Task directions
Within the listing below, filter for "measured" and copy every matching line.

Collected material
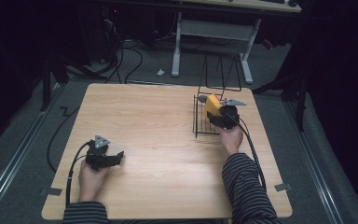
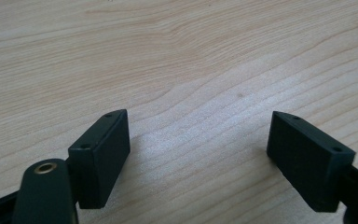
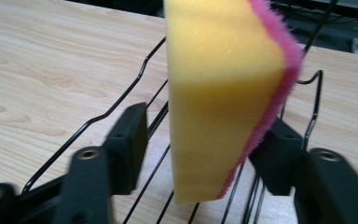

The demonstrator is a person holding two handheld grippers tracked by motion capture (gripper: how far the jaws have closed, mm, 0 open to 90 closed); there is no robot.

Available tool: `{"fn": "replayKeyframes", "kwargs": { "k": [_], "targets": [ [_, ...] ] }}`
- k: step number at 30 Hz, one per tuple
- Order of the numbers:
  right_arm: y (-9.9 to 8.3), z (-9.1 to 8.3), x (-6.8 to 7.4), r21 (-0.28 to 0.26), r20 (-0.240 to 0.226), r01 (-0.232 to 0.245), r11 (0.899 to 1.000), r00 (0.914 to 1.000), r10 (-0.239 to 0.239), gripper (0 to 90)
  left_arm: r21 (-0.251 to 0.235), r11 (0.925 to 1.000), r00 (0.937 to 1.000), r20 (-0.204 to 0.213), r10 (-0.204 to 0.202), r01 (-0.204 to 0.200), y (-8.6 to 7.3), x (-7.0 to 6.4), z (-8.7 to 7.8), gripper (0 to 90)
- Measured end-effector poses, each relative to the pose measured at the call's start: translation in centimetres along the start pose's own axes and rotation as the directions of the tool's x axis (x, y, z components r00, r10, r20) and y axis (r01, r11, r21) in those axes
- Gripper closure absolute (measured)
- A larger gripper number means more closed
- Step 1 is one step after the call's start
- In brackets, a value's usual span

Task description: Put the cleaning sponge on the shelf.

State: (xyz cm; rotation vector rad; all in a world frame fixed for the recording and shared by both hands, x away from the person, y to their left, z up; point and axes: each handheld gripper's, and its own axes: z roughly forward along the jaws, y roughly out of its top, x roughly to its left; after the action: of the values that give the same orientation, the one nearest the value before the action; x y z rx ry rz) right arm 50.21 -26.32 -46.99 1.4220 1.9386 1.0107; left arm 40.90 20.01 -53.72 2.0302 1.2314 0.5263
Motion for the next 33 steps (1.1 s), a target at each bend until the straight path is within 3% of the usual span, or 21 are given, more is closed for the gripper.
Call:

Result of the exercise
- Measured end-effector poses, each relative to the pose measured at the call's start: translation in centimetres along the start pose's own axes and rotation as the directions of the tool's x axis (x, y, z components r00, r10, r20) and y axis (r01, r11, r21) in those axes
- Gripper closure absolute (measured)

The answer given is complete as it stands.